Your objective -
Please copy out the entries below exactly, beginning with the line that contains "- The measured" and ending with the line that contains "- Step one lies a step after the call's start", and include nothing outside that span.

Records for the task -
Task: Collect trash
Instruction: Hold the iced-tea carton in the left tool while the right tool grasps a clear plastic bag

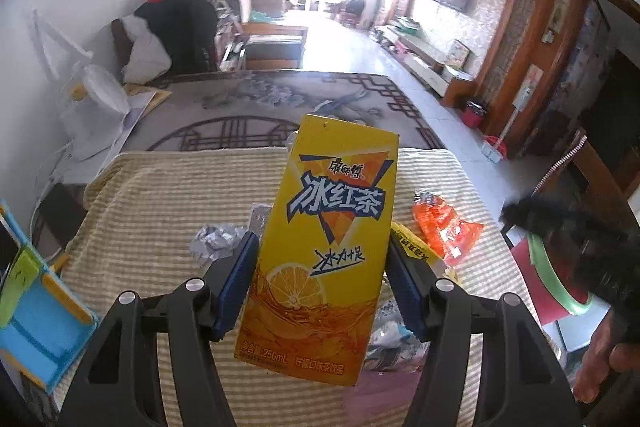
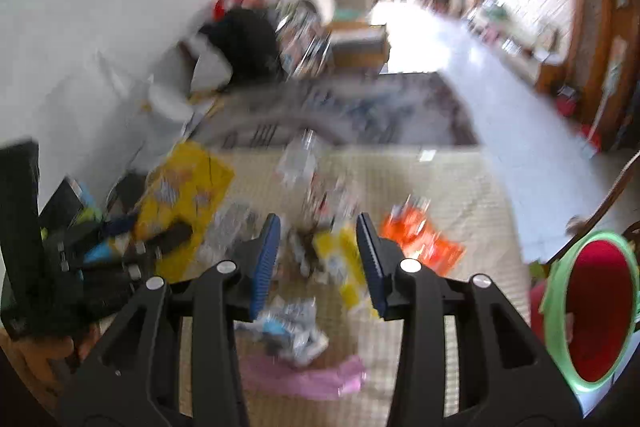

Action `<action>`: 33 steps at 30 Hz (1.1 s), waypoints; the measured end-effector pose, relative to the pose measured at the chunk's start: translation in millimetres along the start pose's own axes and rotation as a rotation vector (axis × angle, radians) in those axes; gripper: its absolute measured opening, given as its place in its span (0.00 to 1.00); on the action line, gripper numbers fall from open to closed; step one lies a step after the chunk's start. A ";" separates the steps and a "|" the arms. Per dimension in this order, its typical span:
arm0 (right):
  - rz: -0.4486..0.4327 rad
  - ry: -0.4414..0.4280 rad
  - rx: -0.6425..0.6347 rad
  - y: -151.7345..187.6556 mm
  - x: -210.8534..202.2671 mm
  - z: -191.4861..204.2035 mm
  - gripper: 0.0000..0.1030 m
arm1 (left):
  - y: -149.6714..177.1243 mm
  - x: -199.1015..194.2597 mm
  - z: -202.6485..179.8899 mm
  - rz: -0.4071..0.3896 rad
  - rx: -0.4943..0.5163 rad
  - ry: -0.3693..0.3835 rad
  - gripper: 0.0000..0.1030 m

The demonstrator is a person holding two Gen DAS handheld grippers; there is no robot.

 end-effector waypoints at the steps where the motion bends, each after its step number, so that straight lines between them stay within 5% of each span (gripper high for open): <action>1: 0.020 -0.016 0.001 5.3 3.9 -0.6 0.48 | 1.8 0.5 4.0 0.004 -0.015 -0.011 0.58; 5: 0.138 -0.085 -0.007 36.3 31.5 9.3 0.81 | 11.9 1.4 20.1 0.027 -0.060 -0.075 0.59; 17: 0.341 -0.111 -0.347 76.2 110.6 60.0 0.82 | 29.3 -7.3 58.9 0.047 -0.123 -0.140 0.59; 21: 0.402 -0.144 -0.315 87.0 130.3 68.2 0.82 | 30.4 -6.4 69.1 0.056 -0.134 -0.138 0.59; 22: 0.424 -0.143 -0.315 91.8 136.4 69.1 0.81 | 30.7 -5.6 70.8 0.060 -0.134 -0.136 0.59; 24: 0.452 -0.136 -0.311 98.6 144.6 69.3 0.56 | 31.4 -5.4 71.8 0.063 -0.130 -0.131 0.59; 26: 0.443 -0.131 -0.293 99.6 145.8 68.4 0.42 | 31.4 -5.0 72.6 0.065 -0.126 -0.127 0.59; 33: 0.318 -0.164 -0.167 71.1 111.5 63.0 0.37 | 27.9 -2.6 66.8 0.069 -0.107 -0.101 0.59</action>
Point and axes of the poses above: each gripper's, at about its wrist camera, not at the fingertips, and x roughly the way its jaws point, z to its left, y to its underside, the point moved 6 cm from there along x, roughly the way its jaws point, and after that the axes turned 8 degrees about -z, right-handed, at the moved point
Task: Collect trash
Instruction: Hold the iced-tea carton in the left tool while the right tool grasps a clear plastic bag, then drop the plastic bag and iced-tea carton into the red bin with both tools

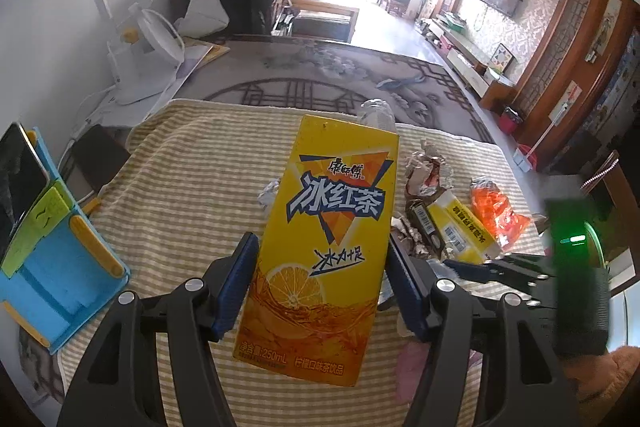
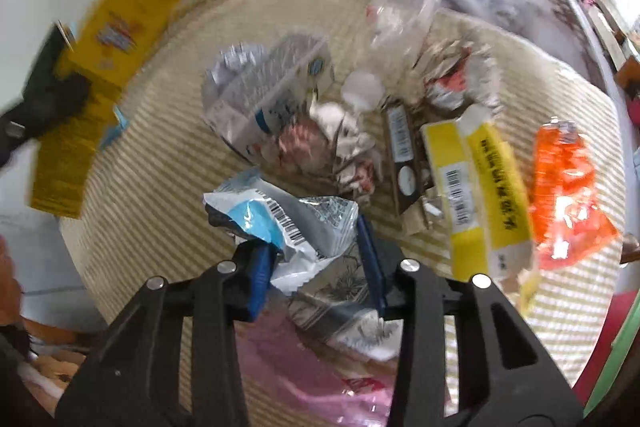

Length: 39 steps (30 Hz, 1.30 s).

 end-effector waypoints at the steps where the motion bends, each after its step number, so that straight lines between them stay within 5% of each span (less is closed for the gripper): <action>1: -0.042 0.003 0.019 -3.6 -14.7 0.4 0.37 | -1.7 -0.6 -3.1 -0.004 0.005 0.006 0.59; 13: -0.376 0.217 0.177 -8.0 -163.2 -80.7 0.38 | -9.8 -3.4 -71.0 -0.029 0.068 0.075 0.59; 39: -0.441 0.315 0.297 94.9 -284.9 -238.0 0.38 | 31.2 -22.9 -285.1 -0.033 0.183 0.178 0.59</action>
Point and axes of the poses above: each gripper's, at about its wrist camera, not at the fingertips, and x roughly the way its jaws point, z to its left, y to its underside, the point moved 6 cm from there along x, roughly the way its jaws point, and after that the axes turned 8 degrees about -z, right-handed, at the moved point
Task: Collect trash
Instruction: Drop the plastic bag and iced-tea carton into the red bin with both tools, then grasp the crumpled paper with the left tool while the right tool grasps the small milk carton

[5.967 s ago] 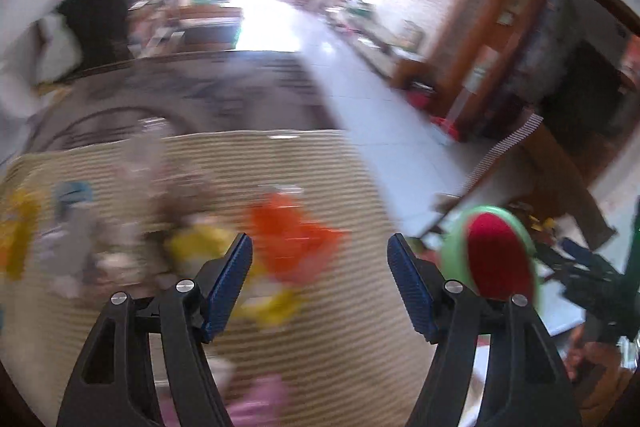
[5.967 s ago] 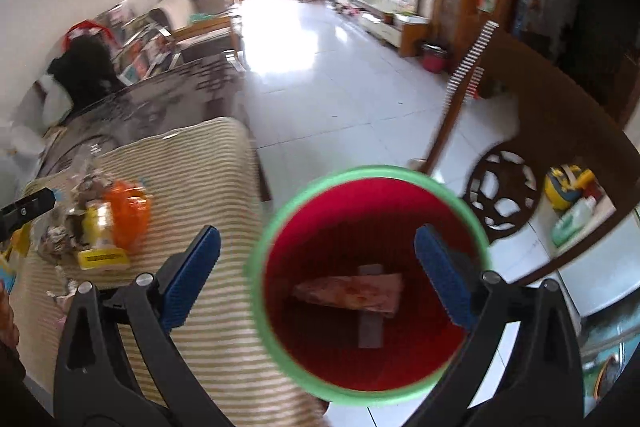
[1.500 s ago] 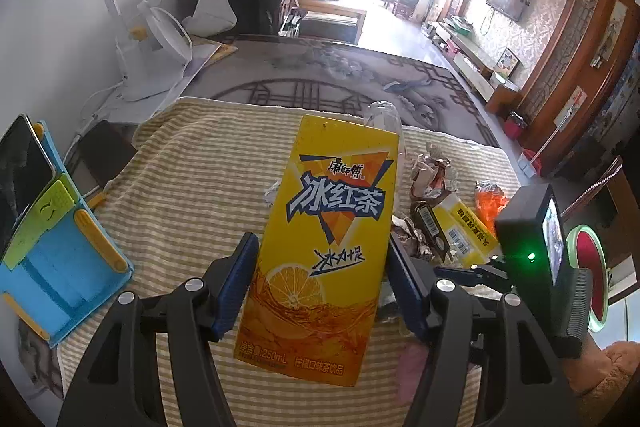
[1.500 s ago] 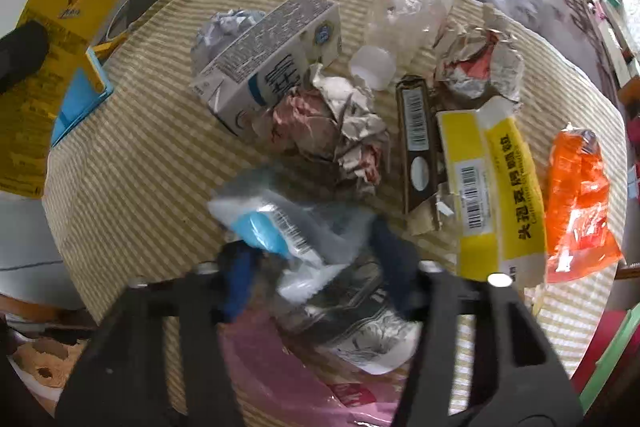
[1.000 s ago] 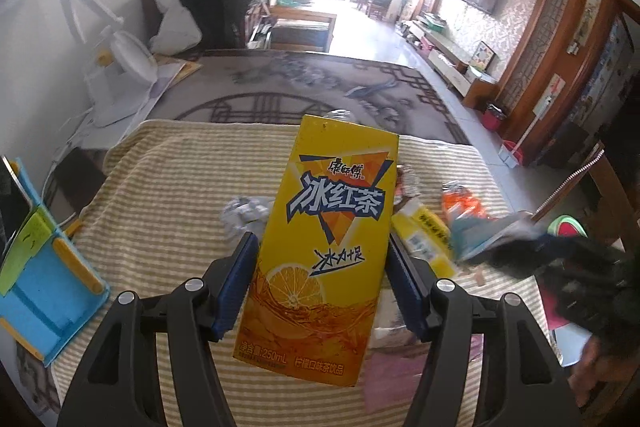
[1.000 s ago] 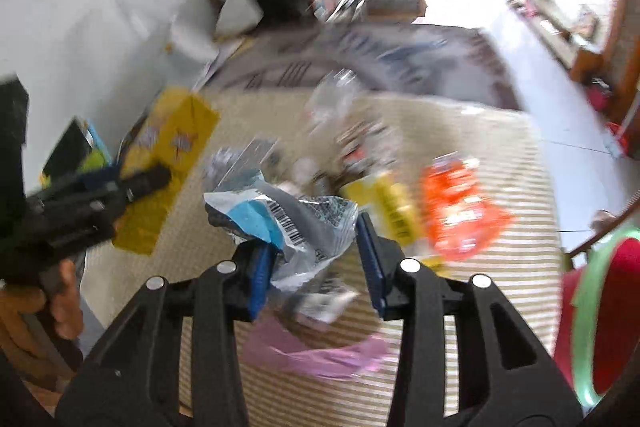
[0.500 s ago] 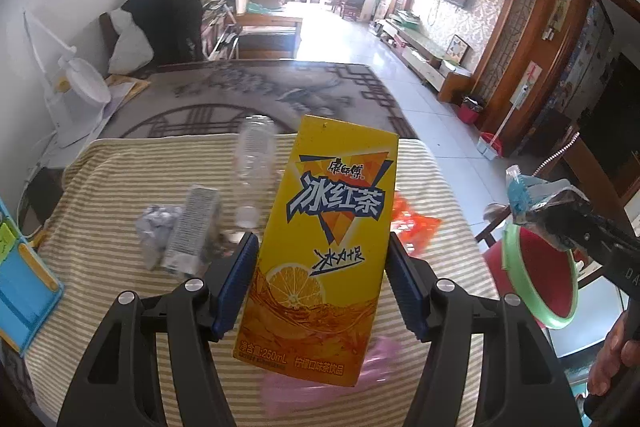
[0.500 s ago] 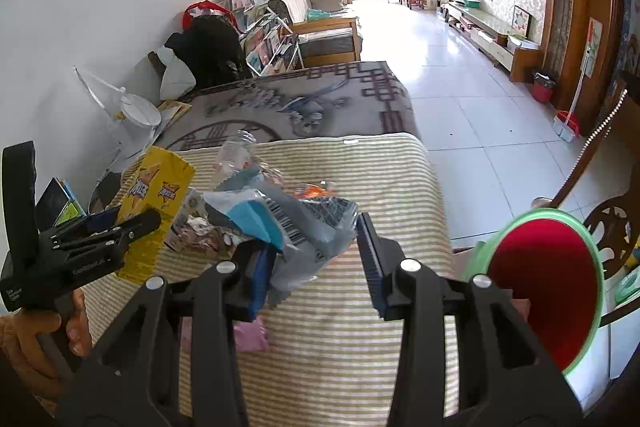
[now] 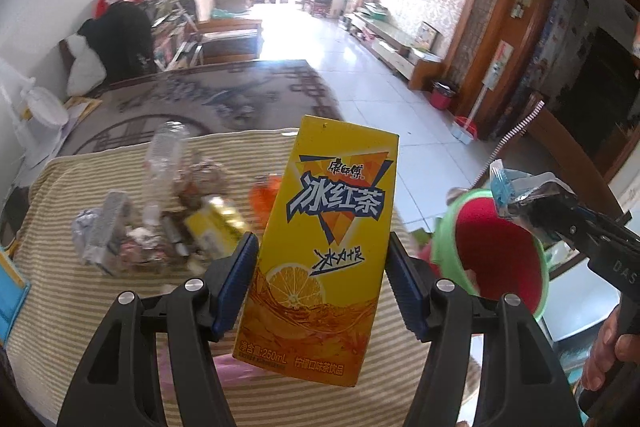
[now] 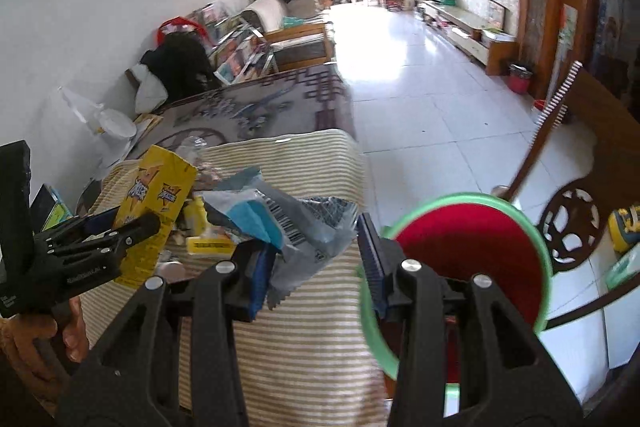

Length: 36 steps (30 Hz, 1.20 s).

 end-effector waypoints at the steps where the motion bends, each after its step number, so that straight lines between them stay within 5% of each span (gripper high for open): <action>1: -0.002 0.013 0.009 0.9 -2.1 -7.3 0.38 | 0.1 2.9 -11.5 0.006 0.011 0.017 0.59; 13: 0.010 0.217 0.141 15.7 -23.0 -117.8 0.39 | 7.6 46.2 -135.7 0.110 0.154 0.280 0.59; 19: 0.030 0.259 0.186 24.3 -23.4 -145.8 0.40 | 10.2 58.1 -178.3 0.147 0.206 0.345 0.60; 20: 0.032 0.267 0.189 25.0 -23.4 -148.8 0.45 | 10.8 59.8 -182.5 0.149 0.217 0.343 0.68; 23: 0.022 0.299 0.196 24.4 -24.7 -154.4 0.70 | 8.4 60.7 -182.2 0.131 0.222 0.324 0.81; 36: 0.010 0.230 0.169 7.2 5.3 -114.4 0.81 | -9.0 51.8 -84.4 0.077 0.089 0.167 0.81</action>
Point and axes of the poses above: each gripper's, at about its wrist camera, not at the fingertips, and x roughly the way its jaws point, z to its left, y to its underside, the point moved 6 cm from there along x, roughly the way its jaws point, and after that the axes turned 8 degrees about -z, right-handed, at the moved point
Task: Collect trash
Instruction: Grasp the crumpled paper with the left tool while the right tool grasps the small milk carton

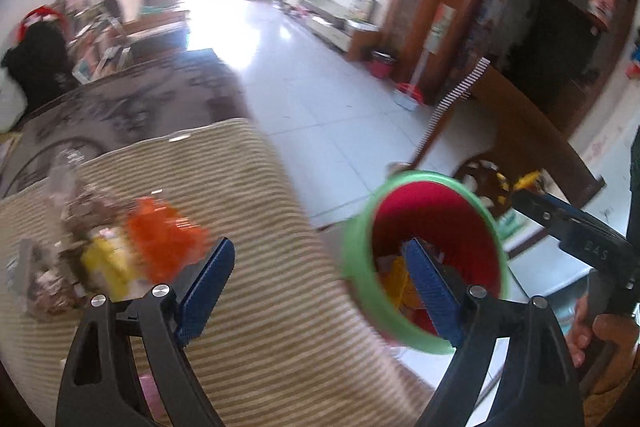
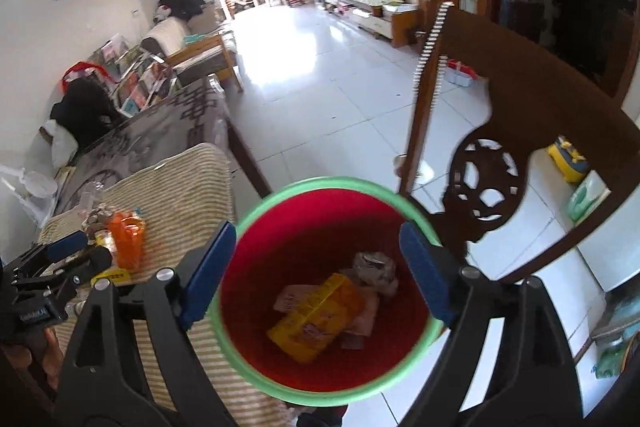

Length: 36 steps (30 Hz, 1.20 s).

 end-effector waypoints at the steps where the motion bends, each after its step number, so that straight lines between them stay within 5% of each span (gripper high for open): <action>1: 0.007 -0.014 -0.011 0.8 3.8 10.5 0.81 | 0.9 -4.1 15.0 -0.006 -0.022 -0.025 0.81; 15: 0.063 -0.163 -0.125 24.8 23.4 174.6 0.84 | 37.8 -71.7 279.8 -0.018 -0.320 -0.387 0.79; 22: 0.095 -0.203 -0.156 48.9 27.7 261.6 0.84 | 68.5 -78.2 416.1 0.066 -0.437 -0.503 0.67; 26: 0.113 -0.212 -0.159 62.1 31.2 299.2 0.84 | 82.6 -56.4 444.2 0.146 -0.427 -0.434 0.66; 33: 0.147 -0.221 -0.186 79.9 35.5 353.6 0.84 | 81.2 -10.9 438.2 0.208 -0.345 -0.289 0.66; 36: 0.154 -0.227 -0.213 82.8 36.8 373.2 0.84 | 84.6 1.4 439.8 0.226 -0.384 -0.227 0.56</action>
Point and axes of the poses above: each gripper's, at about its wrist camera, not at the fingertips, and x roughly the way its jaws point, z to its left, y to its underside, the point moved 6 cm from there along x, roughly the way its jaws point, and after that the axes turned 8 degrees about -z, right-handed, at the moved point
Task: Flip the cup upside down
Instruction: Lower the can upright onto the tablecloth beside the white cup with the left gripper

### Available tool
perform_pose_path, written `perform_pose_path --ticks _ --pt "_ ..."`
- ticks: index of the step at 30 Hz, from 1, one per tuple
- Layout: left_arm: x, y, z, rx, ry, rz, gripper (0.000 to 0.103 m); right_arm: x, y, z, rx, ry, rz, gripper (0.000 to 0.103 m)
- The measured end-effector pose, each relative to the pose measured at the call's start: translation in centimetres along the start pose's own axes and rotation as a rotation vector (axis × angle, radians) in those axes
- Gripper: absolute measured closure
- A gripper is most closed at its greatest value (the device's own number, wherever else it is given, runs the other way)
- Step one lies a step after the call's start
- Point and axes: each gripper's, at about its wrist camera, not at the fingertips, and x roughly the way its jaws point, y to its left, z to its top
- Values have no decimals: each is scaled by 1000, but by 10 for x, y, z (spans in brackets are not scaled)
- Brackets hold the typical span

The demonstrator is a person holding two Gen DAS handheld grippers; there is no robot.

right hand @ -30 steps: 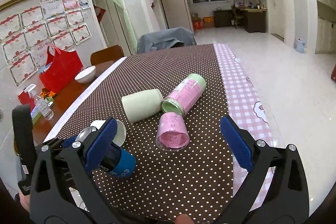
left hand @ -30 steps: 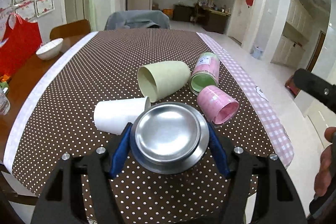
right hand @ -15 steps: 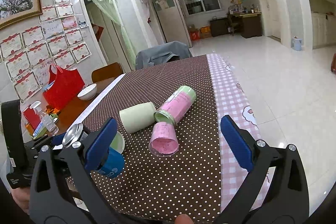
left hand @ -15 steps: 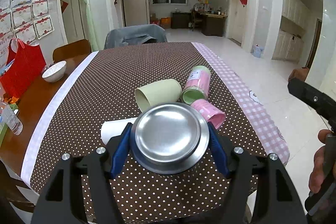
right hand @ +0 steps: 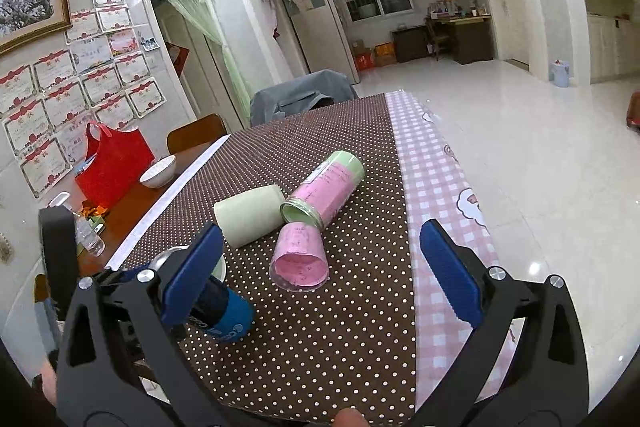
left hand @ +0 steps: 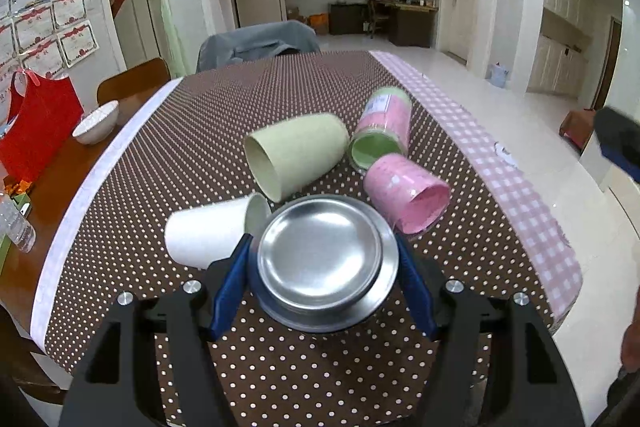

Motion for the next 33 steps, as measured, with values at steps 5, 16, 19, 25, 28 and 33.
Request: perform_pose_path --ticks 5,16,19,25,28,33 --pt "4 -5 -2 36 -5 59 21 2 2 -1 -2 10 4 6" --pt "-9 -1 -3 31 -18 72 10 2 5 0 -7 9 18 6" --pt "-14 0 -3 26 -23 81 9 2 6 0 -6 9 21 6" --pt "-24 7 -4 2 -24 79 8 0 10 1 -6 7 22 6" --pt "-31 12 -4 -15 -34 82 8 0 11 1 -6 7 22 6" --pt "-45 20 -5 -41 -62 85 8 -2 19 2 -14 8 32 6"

Written answer -
- The measured end-effector pose, each relative to the pose measured at the call's start: translation in centimetres along the start pose's own axes and rotation as a rotation vector (axis × angle, radians) in those axes
- Gripper: absolute measured closure
- A gripper is most closed at its greatest value (the device's own number, wherever else it is given, runs the other way)
- Step one lies a step after the call's start

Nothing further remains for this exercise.